_PROBLEM REQUIREMENTS_
Reproduce exactly only the lines from the line that holds "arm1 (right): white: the" to the line that holds "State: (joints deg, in", inclusive, in the listing below, and please leave out every picture.
*** PROVIDED DATA Section Begins ***
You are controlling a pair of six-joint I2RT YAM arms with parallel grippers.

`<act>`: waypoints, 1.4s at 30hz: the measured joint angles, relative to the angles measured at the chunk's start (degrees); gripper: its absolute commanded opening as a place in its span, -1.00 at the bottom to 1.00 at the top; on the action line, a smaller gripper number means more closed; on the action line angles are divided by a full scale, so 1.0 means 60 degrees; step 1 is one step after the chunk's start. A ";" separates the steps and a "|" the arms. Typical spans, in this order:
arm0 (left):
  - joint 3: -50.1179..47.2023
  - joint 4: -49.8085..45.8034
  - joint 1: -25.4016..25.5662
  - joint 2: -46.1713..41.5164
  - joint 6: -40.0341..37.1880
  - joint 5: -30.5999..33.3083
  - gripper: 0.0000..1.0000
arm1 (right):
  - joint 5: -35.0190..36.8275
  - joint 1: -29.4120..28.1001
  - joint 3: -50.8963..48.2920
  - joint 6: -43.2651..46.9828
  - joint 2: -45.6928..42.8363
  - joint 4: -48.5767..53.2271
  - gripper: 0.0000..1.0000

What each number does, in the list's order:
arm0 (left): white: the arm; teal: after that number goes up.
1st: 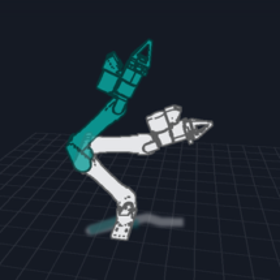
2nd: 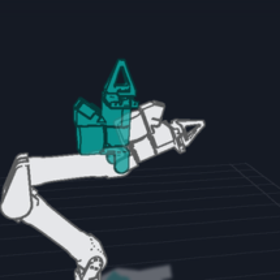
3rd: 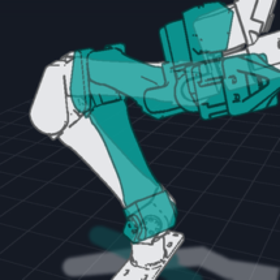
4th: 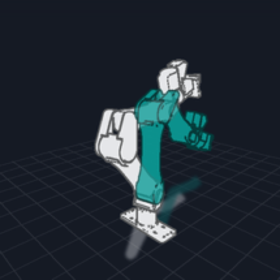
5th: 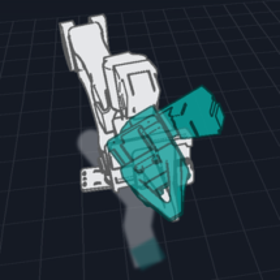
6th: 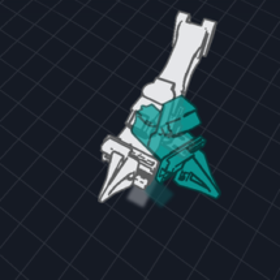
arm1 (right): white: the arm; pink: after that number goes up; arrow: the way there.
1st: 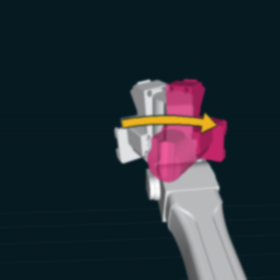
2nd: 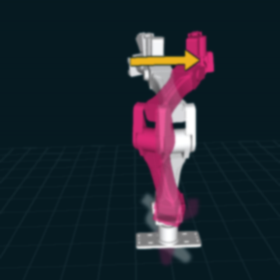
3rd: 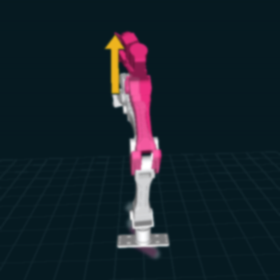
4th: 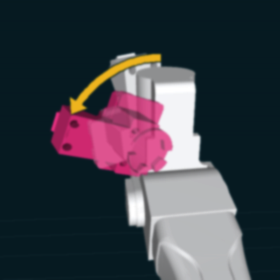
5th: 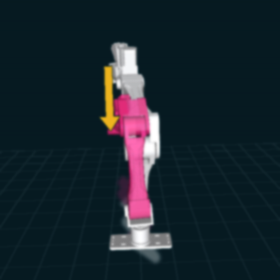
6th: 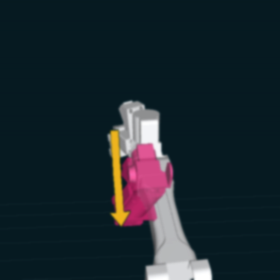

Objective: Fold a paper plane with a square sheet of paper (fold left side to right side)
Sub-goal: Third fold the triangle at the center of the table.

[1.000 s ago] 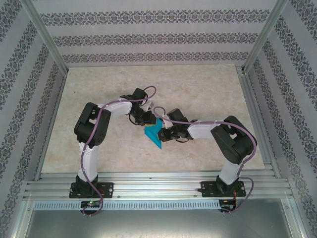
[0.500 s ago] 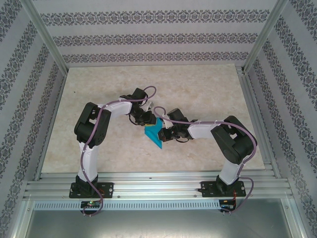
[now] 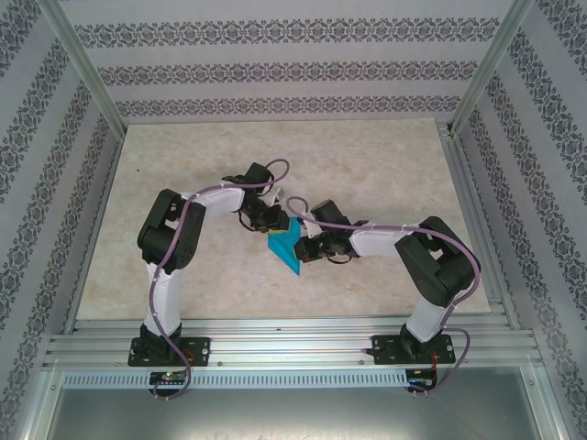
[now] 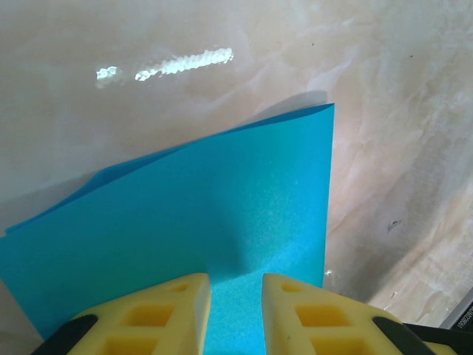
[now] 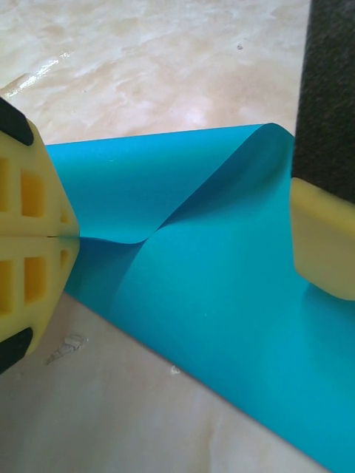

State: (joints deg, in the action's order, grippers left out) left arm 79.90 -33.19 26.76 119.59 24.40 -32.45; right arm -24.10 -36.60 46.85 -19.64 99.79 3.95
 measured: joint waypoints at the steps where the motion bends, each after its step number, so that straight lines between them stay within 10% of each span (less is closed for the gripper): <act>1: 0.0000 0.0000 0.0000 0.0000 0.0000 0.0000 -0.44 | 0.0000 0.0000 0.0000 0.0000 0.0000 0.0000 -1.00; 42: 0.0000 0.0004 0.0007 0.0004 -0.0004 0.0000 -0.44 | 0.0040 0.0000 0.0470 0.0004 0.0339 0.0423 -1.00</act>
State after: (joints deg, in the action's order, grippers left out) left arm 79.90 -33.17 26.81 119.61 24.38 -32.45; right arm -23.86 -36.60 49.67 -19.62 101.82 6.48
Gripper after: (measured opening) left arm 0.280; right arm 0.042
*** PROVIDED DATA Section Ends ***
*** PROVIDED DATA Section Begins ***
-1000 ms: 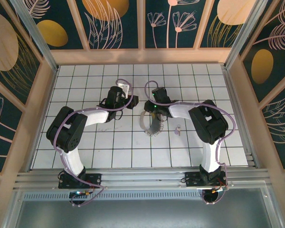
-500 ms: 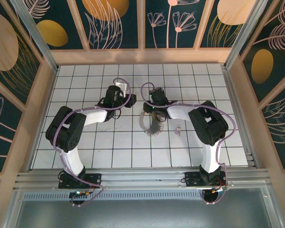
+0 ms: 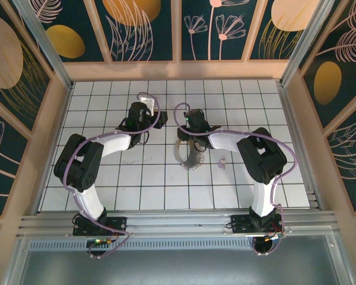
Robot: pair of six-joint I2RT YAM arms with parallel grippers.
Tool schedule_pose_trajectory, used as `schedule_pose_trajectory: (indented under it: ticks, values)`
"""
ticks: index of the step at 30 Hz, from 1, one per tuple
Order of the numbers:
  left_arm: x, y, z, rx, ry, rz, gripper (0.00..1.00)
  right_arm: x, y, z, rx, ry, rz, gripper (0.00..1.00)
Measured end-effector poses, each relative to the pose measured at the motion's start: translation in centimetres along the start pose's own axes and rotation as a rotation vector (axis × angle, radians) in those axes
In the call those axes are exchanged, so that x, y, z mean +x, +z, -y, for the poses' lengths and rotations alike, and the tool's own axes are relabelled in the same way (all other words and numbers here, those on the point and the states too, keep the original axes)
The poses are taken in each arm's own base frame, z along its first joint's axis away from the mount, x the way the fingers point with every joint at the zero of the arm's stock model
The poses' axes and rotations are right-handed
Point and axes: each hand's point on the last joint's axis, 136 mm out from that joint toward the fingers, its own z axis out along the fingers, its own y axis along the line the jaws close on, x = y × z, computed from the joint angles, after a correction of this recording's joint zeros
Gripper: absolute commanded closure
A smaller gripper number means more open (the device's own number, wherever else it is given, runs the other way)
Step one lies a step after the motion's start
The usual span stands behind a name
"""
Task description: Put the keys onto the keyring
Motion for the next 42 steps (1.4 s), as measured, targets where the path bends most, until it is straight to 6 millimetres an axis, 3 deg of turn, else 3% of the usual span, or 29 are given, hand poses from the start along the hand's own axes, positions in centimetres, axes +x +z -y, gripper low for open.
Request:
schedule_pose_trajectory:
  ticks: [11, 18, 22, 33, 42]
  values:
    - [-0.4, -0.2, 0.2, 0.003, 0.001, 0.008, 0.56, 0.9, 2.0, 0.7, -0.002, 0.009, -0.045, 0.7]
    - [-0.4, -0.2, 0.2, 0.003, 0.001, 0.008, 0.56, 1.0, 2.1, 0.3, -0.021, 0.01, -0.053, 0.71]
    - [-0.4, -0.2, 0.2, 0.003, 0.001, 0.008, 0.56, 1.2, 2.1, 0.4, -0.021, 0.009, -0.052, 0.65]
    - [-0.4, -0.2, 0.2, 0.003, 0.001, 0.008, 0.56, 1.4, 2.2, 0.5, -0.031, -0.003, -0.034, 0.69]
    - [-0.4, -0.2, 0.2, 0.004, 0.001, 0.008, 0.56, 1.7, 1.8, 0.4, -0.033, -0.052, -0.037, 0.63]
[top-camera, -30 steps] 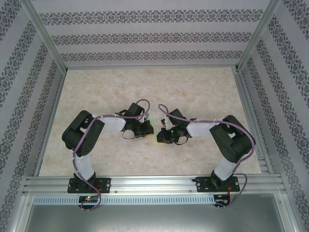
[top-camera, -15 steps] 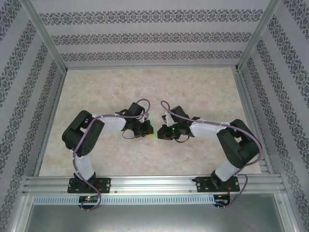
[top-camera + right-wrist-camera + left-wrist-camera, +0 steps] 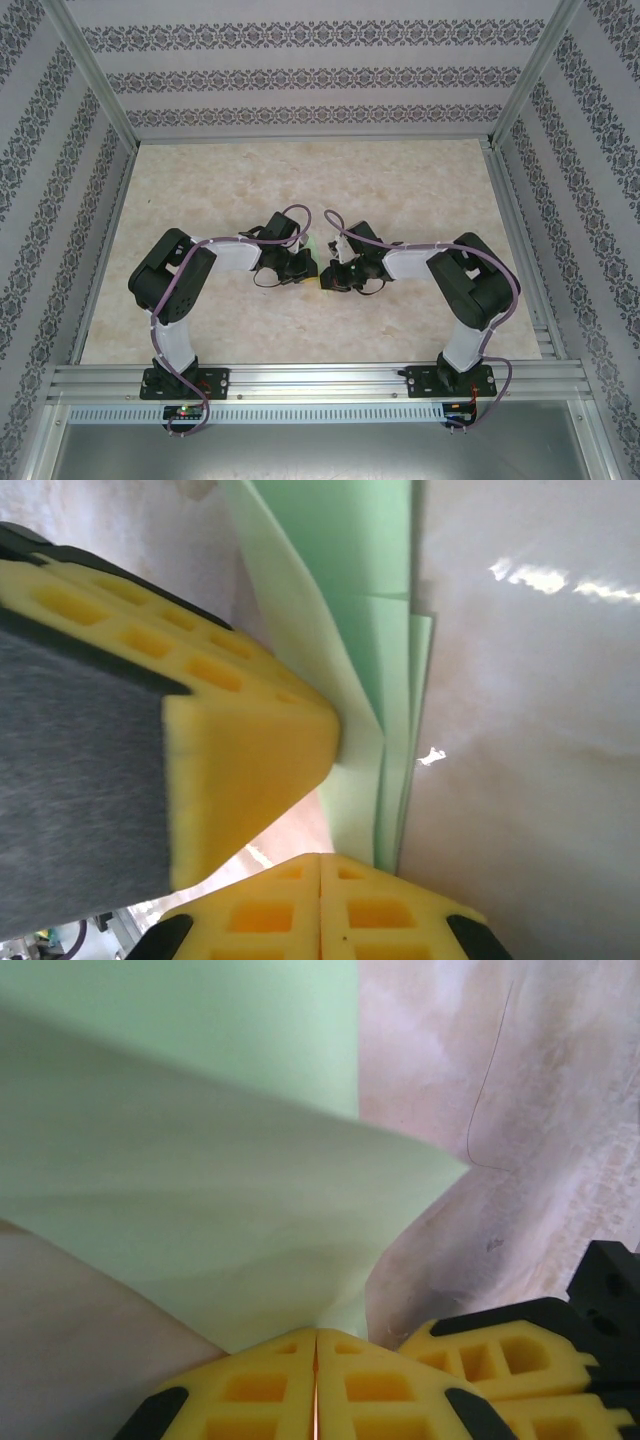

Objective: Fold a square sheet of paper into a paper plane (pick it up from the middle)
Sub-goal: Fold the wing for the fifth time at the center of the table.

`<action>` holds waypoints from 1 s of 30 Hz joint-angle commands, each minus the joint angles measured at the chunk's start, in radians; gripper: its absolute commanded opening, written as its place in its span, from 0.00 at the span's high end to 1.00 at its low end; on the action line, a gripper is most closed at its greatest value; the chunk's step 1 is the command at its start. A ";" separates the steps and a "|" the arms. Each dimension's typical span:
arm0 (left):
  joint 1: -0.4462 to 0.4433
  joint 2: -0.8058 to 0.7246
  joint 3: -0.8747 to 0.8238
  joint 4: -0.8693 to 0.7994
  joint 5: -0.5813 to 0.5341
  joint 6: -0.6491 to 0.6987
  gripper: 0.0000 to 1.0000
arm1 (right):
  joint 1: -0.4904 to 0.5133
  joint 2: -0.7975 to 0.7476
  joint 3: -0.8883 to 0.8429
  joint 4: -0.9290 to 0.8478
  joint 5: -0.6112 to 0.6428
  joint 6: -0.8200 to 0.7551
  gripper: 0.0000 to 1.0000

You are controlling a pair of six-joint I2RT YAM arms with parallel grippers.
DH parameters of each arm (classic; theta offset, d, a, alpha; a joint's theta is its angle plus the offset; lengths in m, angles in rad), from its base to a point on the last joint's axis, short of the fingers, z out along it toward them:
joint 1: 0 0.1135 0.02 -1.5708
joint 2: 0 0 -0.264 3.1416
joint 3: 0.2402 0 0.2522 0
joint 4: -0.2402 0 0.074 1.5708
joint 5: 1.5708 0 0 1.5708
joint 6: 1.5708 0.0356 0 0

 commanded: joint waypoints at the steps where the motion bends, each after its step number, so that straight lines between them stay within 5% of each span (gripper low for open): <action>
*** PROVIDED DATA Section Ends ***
_TASK SOLUTION_
arm1 (right): white: the arm; pink: after that number goes up; arrow: the way there.
1st: 
2nd: 
3rd: 
4th: 
5th: 
6th: 

Objective: Fold a paper plane with a square sheet of paper (fold left side to right side)
Sub-goal: Third fold the triangle at the center of the table.

[1.000 s ago] 
[0.500 s ago] 
[now] 
[now] 
[now] 

State: (joints deg, in the action's order, grippers left out) left arm 79.90 -33.19 26.76 119.59 24.40 -32.45; right arm -24.10 -36.60 46.85 -19.64 99.79 3.95

Thus the exercise is complete.